Professional ratings
Review scores
| Source | Rating |
| Allmusic | Star |

==Recording==
Reunited for the first time in 15 years, it was titled Turn It On Again: The Tour. Phil indicated that his hearing was not as good as it was.
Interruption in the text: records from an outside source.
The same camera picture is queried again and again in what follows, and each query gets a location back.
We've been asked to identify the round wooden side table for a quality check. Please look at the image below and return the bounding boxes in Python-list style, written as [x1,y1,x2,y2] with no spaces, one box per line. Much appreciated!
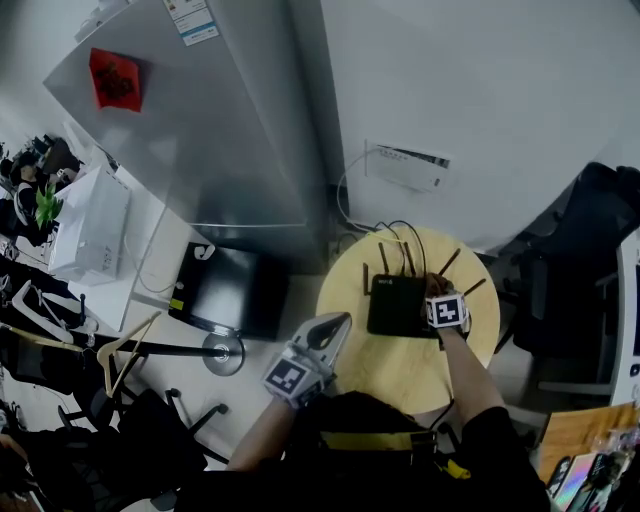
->
[315,225,501,416]

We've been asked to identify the yellow network cable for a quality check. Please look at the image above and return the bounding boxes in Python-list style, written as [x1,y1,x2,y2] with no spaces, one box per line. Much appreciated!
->
[367,229,407,246]

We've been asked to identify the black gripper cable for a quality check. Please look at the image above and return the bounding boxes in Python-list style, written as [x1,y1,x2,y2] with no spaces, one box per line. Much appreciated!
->
[429,397,456,431]

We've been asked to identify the blue white label sticker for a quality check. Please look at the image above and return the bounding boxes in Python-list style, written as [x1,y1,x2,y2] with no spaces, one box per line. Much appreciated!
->
[162,0,221,48]

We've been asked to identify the black white printed case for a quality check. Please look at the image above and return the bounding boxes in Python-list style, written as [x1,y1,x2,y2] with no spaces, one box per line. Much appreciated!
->
[547,455,574,496]

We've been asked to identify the wooden clothes hanger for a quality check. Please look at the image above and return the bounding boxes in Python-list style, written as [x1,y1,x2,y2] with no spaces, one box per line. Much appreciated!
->
[96,310,164,399]
[0,323,84,354]

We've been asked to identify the black coat rack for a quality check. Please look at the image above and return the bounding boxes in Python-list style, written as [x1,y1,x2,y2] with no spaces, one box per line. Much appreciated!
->
[0,319,247,377]

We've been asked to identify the white wall cable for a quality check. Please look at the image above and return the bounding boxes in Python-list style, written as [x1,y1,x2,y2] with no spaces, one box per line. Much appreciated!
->
[335,148,376,232]

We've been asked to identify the green potted plant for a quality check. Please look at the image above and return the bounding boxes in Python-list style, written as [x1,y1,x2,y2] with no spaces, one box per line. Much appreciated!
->
[33,183,65,230]

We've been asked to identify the person's right forearm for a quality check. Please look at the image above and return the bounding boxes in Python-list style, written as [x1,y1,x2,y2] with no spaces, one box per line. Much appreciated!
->
[437,327,506,426]

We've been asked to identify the black curved cable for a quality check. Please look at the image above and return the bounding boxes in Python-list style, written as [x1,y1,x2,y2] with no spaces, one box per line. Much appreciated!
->
[374,219,429,277]

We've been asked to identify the black mesh office chair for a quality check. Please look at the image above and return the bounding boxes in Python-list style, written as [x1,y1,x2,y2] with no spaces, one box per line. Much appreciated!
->
[497,160,640,359]

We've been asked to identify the silver refrigerator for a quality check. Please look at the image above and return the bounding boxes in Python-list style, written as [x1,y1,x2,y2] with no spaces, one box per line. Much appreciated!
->
[42,0,331,274]

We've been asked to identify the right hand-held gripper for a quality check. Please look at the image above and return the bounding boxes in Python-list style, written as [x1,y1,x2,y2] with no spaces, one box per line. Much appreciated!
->
[423,291,472,334]

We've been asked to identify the white carton box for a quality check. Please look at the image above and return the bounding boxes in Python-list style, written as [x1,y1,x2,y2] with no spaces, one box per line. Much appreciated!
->
[48,164,132,287]

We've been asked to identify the black router with antennas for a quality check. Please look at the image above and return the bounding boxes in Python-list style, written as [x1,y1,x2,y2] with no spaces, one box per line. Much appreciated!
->
[361,241,488,340]

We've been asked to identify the orange wooden desk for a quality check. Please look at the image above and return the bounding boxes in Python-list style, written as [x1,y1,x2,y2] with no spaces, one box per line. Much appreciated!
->
[537,402,640,484]

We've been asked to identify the brown knitted cloth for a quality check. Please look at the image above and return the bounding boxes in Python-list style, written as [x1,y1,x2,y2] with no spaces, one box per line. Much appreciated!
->
[423,272,455,300]

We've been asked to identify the white computer desk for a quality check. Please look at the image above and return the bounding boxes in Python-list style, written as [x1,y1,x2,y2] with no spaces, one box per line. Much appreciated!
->
[609,234,640,406]

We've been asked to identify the person's black clothing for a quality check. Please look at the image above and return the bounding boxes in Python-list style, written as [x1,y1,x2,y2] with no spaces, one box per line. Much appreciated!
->
[174,390,551,512]

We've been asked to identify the black swivel chair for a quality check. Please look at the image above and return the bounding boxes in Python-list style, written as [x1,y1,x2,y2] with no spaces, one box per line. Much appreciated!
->
[57,387,231,481]

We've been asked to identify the white wall cable box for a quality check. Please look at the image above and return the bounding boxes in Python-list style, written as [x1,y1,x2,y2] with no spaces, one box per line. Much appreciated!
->
[364,139,454,194]

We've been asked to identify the red paper decoration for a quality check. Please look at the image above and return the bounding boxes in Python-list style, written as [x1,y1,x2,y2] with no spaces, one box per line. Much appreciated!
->
[88,47,151,114]

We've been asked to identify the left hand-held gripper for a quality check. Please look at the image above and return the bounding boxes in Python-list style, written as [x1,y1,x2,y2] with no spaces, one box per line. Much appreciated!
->
[262,312,353,410]

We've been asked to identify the person's left forearm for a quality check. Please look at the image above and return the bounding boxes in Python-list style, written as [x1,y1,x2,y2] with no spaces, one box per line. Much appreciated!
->
[227,397,296,472]

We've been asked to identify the black box with white logo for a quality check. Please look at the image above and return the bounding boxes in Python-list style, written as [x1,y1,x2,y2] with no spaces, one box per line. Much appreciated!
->
[167,241,291,342]

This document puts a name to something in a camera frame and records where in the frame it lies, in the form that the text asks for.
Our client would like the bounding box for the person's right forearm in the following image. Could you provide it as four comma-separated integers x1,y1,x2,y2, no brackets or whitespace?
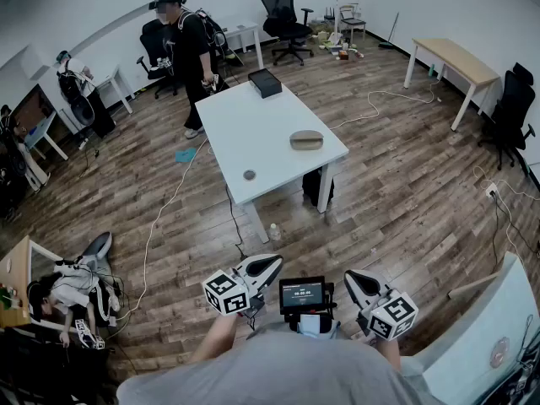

Venues included Manchester and Twickenham, UK; Hanover and Dusseldorf, Germany; Rome, Italy; Helsinki, Finland; Amsterdam, Netherlands; Paris, France; and Prague, Czech Republic.

==Track listing==
===Disc 1===

| No. | Title | Location | Length |
|---|---|---|---|
| 1. | "Duke's Intro (Behind the Lines/Duke's End)" | Manchester, UK | 3:48 |
| 2. | "Turn It On Again" | Amsterdam, Netherlands | 4:26 |
| 3. | "No Son of Mine" | Amsterdam, Netherlands | 6:57 |
| 4. | "Land of Confusion" | Helsinki, Finland | 5:11 |
| 5. | "In the Cage/The Cinema Show/Duke's Travels" | Manchester, UK | 13:30 |
| 6. | "Afterglow" | Manchester, UK | 4:27 |
| 7. | "Hold on My Heart" | Hanover, Germany | 5:58 |
| 8. | "Home by the Sea/Second Home by the Sea" | Dusseldorf, Germany, and Rome, Italy | 11:58 |
| 9. | "Follow You Follow Me" | Paris, France | 4:19 |
| 10. | "Firth of Fifth [excerpt]" | Manchester, UK | 4:39 |
| 11. | "I Know What I Like (In Your Wardrobe)" | Manchester, UK | 6:45 |

===Disc 2===

| No. | Title | Location | Length |
|---|---|---|---|
| 1. | "Mama" | Frankfurt, Germany | 6:57 |
| 2. | "Ripples..." | Prague, Czech Republic | 7:57 |
| 3. | "Throwing It All Away" | Paris, France | 6:01 |
| 4. | "Domino" I. "In the Glow of the Night"; II. "The Last Domino"; | Rome, Italy | 11:34 4:16 7:18 |
| 5. | "Conversations with 2 Stools" | Munich, Germany | 6:48 |
| 6. | "Los Endos" | Twickenham, UK | 6:24 |
| 7. | "Tonight, Tonight, Tonight [excerpt]" | Rome, Italy | 3:49 |
| 8. | "Invisible Touch" | Rome, Italy | 5:35 |
| 9. | "I Can't Dance" | Munich, Germany | 6:11 |
| 10. | "The Carpet Crawlers" | Manchester, UK | 6:00 |

==Personnel==
- Phil Collins – lead vocals, drums, percussion, stool
- Mike Rutherford – 6 and 12-string guitars, bass, bass pedals, backing vocals
- Tony Banks – keyboards, backing vocals

with

- Daryl Stuermer – guitars, bass, bass pedals, backing vocals
- Chester Thompson – drums, percussion, stool

==Charts==

===Weekly charts===

Chart performance for Live over Europe 2007
| Chart (2007–2015) | Peak position |
|---|---|
| Argentine Albums (CAPIF) | 17 |
| Austrian Albums (Ö3 Austria) | 47 |
| Belgian Albums (Ultratop Wallonia) | 57 |
| Dutch Albums (Album Top 100) | 70 |
| French Albums (SNEP) | 93 |
| German Albums (Offizielle Top 100) | 1 |
| Italian Albums (FIMI) | 47 |
| Scottish Albums (OCC) | 63 |
| Swiss Albums (Schweizer Hitparade) | 62 |
| UK Albums (OCC) | 51 |
| UK Album Downloads (OCC) | 21 |
| UK Physical Albums (OCC) | 51 |

===Year-end charts===

Year-end chart performance for Live over Europe 2007
| Chart (2008) | Position |
|---|---|
| German Albums (Offizielle Top 100) | 31 |

==Certifications==

Certifications for Live over Europe 2007
| Region | Certification | Certified units/sales |
| Germany (BVMI) | Gold | 100,000^{^} |
| United Kingdom (BPI) | Silver | 60,000^{^} |
^{^} Shipments figures based on certification alone.

==See also==
- The Turn It On Again Reunion Tour
- "When in Rome 2007"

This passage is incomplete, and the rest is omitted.